18 Desember 2011

EDITORIAL, Pemimpin yang Efektif



Pemilihan umum bisa dikatakan sebagai pengadilan. Pemilu adalah pengadilan politik bagi pemimpin: apakah pantas dipertahankan atau tidak.
Tentu pengertian seperti itu hanya berlaku di Negara demokrasi, di mana ada kebebasan rakyat untuk mengekspresikan haknya, hak untuk memilih dan dipilih, hak berpolitik. Hak memilih atau partisipasi politik merupakan konsep sentral dalam demokrasi. Mengutip pendapat Sidney Verba, Kay Lehman Schlozman, dan Henry E Brady, seperti dikutip Saiful Mujani dalam bukunya, Muslim Demokrat, partisipasi masyarakat merupakan jantung demokrasi. Sungguh, demokrasi tidak dapat dibayangkan tanpa adanya kemampuan anggota masyarakat untuk berpartisipasi secara bebas dalam proses pemerintahan.
Apa yang terjadi di Argentina kiranya menegaskan hal itu atau paling tidak menjadi sebuah contoh bagaimana pemilu, “pengadilan politik” itu dilaksanakan secara jelas dan terbuka. Lewat pemilu itu, rakyat Argentina memilih kembali Cristina Fernandez de Kirchner sebagai presiden. Ia bahkan dapat dikatakan memenangi pemilu secara mudah, padahal hasil pemilu sela pada tahun 2009 menggambarkan bahwa ia sangat tidak popular. Hal itu tercermin dari hilangnya kekuasaan mayoritas partainya, Partai Peronis, di Kongres dan Senat.
Namun, hasil pemilu hari minggu lalu bercerita lain. Cristina Fernandez meraih suara hamper 54 persen, sementara pesaing beratnya, Hermes Binner dari partai sosialis, hanya meraih 17 persen suara. Sungguh kemenangan yang meyakinkan. Apa yang membuat Cristina Fernandez, yang “mewarisi” jabatan presiden Argentina dari suaminya. Nestor Kirchner, menjadi presiden tahun 2003–2007, dipercaya rakyat untuk tetap menjabat presiden?
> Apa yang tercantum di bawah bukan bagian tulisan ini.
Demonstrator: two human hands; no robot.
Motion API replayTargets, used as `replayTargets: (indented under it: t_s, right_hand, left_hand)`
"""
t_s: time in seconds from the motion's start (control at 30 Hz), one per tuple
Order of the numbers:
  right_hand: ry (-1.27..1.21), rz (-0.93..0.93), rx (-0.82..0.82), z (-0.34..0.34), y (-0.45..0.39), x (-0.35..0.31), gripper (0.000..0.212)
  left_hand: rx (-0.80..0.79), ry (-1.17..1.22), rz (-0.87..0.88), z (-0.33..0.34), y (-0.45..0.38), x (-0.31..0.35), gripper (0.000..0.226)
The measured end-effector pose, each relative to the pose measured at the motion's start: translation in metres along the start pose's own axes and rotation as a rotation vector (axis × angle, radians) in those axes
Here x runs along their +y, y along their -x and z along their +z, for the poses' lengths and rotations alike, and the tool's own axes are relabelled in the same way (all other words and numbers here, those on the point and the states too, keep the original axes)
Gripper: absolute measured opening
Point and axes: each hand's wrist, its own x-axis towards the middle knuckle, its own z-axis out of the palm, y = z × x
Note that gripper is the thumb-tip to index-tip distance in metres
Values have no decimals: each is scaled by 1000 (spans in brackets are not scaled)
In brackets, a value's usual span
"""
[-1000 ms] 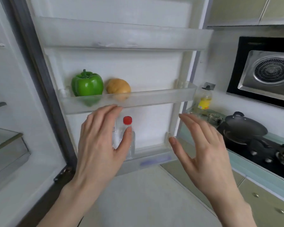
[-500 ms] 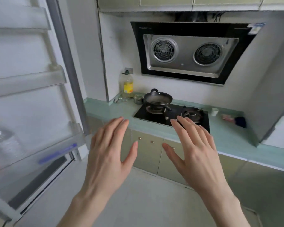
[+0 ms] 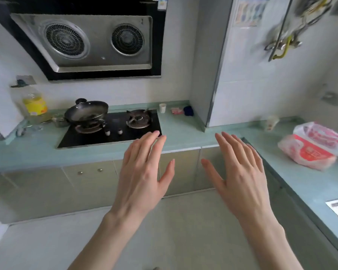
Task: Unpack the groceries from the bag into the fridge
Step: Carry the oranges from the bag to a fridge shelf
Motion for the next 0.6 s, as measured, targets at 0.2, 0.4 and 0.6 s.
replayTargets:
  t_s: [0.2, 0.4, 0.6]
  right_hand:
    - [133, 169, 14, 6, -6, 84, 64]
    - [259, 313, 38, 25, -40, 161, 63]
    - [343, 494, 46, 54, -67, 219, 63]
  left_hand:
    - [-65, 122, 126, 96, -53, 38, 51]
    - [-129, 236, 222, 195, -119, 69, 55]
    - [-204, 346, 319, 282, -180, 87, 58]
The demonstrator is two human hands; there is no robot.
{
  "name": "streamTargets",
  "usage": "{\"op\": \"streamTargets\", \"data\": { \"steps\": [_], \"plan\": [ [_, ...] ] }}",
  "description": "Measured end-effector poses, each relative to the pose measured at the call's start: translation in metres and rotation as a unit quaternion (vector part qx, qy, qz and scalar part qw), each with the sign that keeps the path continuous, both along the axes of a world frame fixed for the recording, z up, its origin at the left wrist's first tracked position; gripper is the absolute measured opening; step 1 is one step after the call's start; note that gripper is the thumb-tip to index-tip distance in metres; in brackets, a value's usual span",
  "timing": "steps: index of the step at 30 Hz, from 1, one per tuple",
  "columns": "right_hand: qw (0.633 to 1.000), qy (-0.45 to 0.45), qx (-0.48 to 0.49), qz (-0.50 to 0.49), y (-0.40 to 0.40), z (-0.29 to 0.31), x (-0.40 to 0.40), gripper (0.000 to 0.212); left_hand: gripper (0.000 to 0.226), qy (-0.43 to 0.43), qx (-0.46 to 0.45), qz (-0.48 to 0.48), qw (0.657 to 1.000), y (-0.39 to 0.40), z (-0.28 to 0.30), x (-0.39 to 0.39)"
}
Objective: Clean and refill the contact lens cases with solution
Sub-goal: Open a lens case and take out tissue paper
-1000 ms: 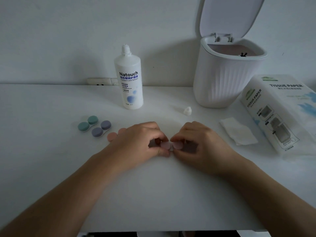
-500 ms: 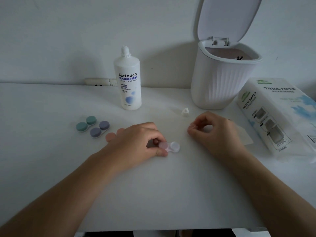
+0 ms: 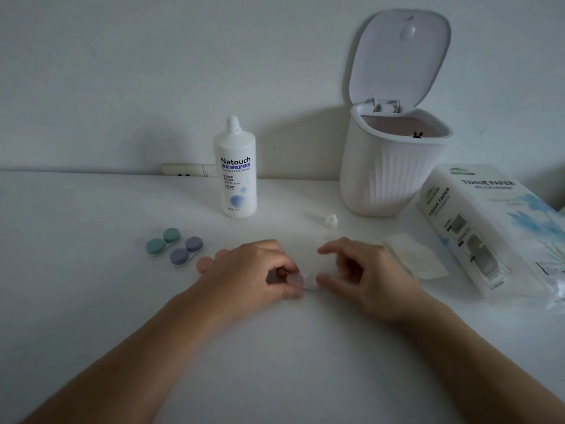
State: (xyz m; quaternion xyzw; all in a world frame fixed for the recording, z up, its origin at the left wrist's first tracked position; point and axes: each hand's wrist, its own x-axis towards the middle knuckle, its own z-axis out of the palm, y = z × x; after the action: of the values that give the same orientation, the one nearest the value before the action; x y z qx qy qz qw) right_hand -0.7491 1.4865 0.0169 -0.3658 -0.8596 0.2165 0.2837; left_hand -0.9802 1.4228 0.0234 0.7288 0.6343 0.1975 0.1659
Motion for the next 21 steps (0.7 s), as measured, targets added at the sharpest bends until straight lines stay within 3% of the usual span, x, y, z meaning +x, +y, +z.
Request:
{"op": "streamTargets", "data": {
  "steps": [4, 10, 21],
  "plan": [
    [0.998, -0.067, 0.0, 0.016, -0.003, 0.0, -0.003, 0.035, 0.041, -0.014, -0.004, -0.012, 1.0, 0.002, -0.001, 0.0],
    [0.997, -0.062, 0.01, 0.036, -0.001, -0.001, -0.005, 0.022, 0.034, 0.016, 0.023, -0.009, 1.0, 0.0, -0.003, 0.0],
    [0.997, -0.043, -0.061, 0.033, 0.004, -0.005, -0.007, 0.023, 0.009, -0.001, 0.05, -0.024, 0.998, -0.004, -0.004, 0.014]
  ]
}}
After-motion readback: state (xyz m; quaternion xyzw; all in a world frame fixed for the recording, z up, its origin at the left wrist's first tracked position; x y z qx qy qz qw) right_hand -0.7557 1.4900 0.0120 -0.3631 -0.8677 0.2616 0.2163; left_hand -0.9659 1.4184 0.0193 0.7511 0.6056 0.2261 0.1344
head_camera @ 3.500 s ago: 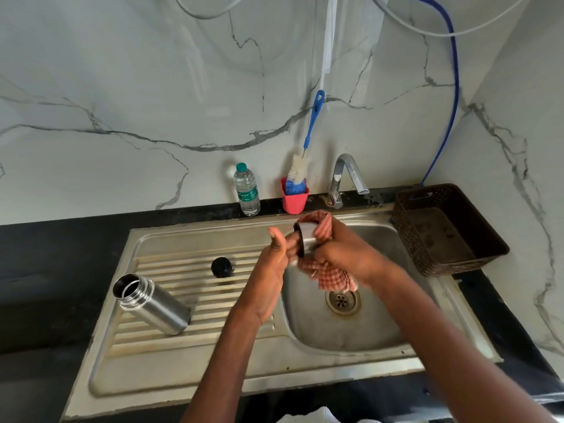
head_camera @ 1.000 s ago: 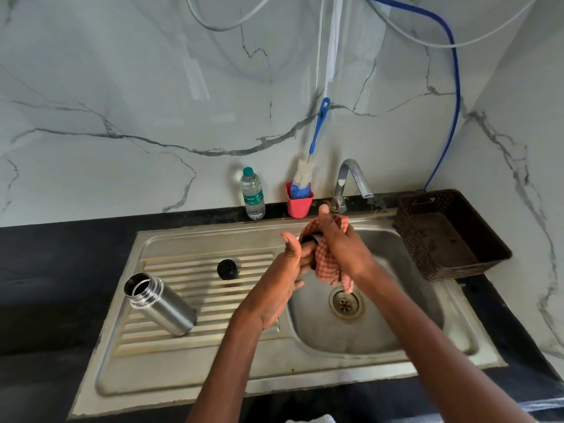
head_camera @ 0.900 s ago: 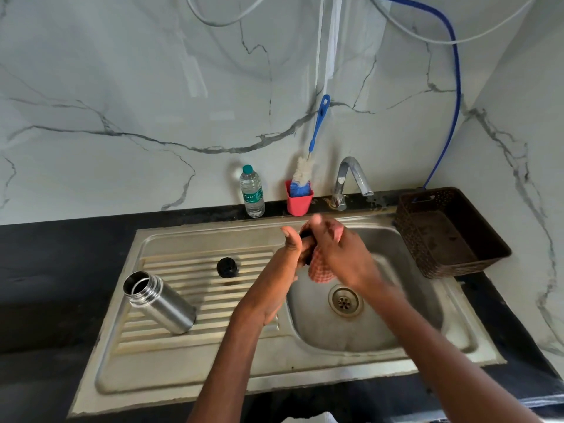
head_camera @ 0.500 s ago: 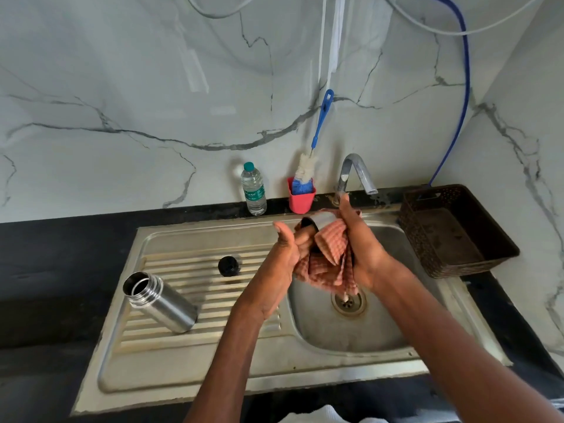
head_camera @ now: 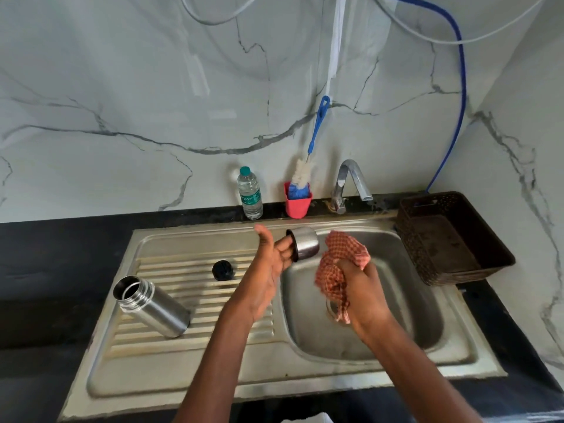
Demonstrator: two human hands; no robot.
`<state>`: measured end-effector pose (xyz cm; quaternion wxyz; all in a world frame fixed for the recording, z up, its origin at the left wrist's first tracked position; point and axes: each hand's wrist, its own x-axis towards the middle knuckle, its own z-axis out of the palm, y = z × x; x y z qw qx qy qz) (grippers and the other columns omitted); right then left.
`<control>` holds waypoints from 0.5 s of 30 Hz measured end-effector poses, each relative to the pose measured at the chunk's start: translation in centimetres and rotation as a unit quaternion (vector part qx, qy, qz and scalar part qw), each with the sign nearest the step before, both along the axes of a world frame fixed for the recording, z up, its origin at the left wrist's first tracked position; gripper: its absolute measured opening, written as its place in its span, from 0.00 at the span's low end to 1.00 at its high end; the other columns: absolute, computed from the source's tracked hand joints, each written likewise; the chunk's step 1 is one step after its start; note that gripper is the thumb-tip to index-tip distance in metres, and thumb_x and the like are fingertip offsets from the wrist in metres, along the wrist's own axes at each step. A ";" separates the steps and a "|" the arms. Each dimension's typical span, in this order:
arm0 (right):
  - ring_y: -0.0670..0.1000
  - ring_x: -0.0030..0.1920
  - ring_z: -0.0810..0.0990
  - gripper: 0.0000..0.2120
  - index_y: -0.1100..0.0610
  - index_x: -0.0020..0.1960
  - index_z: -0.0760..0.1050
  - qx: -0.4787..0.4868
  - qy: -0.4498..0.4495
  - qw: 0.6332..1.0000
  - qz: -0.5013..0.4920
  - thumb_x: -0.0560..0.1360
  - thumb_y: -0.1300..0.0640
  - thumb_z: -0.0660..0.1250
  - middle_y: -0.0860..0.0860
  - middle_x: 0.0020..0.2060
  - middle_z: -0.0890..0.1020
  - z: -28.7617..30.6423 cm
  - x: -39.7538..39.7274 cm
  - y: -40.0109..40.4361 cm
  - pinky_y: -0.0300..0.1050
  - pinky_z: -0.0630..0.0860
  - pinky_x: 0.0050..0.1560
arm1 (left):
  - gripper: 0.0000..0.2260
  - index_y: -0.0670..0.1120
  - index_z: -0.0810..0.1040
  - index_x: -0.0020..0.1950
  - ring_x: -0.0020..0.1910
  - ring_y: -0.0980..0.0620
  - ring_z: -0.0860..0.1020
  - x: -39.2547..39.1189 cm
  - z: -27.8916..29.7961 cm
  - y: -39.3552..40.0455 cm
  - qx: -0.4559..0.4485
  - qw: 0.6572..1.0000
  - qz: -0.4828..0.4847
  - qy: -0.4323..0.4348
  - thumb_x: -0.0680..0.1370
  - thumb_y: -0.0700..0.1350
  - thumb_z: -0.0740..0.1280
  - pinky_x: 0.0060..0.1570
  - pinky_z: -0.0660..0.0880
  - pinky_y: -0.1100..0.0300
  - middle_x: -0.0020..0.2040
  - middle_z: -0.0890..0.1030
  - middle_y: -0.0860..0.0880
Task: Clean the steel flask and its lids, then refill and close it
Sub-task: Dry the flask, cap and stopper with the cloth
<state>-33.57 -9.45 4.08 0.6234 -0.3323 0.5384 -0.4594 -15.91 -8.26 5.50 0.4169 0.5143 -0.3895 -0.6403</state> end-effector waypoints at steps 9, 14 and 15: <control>0.47 0.60 0.83 0.28 0.48 0.72 0.71 -0.142 0.142 0.959 0.200 0.77 0.68 0.63 0.47 0.57 0.85 1.8 1.5 -0.2 0.52 0.79 0.64 | 0.41 0.51 0.75 0.76 0.74 0.51 0.75 -1.6 0.8 1.9 -0.048 0.994 0.074 0.060 0.77 0.74 0.44 0.78 0.64 0.49 0.71 0.81 0.48; 0.45 0.82 0.54 0.51 0.48 0.82 0.57 -0.293 0.440 0.814 0.242 0.67 0.68 0.78 0.44 0.81 0.61 2.0 2.9 1.1 0.48 0.59 0.80 | 0.39 0.62 0.82 0.68 0.72 0.58 0.77 -2.0 1.0 2.3 -0.090 0.994 0.026 -0.052 0.73 0.81 0.47 0.75 0.68 0.52 0.68 0.82 0.56; 0.50 0.79 0.62 0.46 0.50 0.79 0.63 -0.295 0.463 0.803 0.232 0.66 0.66 0.78 0.46 0.76 0.68 2.4 3.0 0.2 0.52 0.65 0.78 | 0.42 0.60 0.81 0.69 0.72 0.56 0.77 -1.8 0.5 2.4 -0.091 0.994 0.015 -0.063 0.70 0.83 0.48 0.77 0.68 0.51 0.69 0.82 0.55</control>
Nestor meninggal mendadak tahun 2010. Ada banyak penyebab yang “mempermulus” jalan Cristina Fernandez mempertahankan kursi kepresidenannya: membaiknya perekonomian Argentina, rendahnya angka penganggur (7,3 persen, ini terendah dalam 20 tahun terakhir).
Ia juga menciptakan dan memperluas program sosial yang sangat dirasakan manfaatnya oleh rakyat, serta lemahnya oposisi. Dan, barangkali yang paling penting adalah kematian mendadak suaminya yang membuat jatuh simpati kepadanya. Ia juga tidak korup. Namun, pendek kata, vonis rakyat untuk memillih dia kembali adalah bentuk dari kepuasan mereka terhadap kinerja Cristina Fernandez yang bisa dirasakan rakyatnya. Bukankah pemimpin yang efektif bukan soal pintar berpidato dan mencitrakan diri agar disukai, melainkan kepemimpinan tergambar dari hasil kerjanya, bukan atribut–atributnya. Begitu kata Peter F Drucker.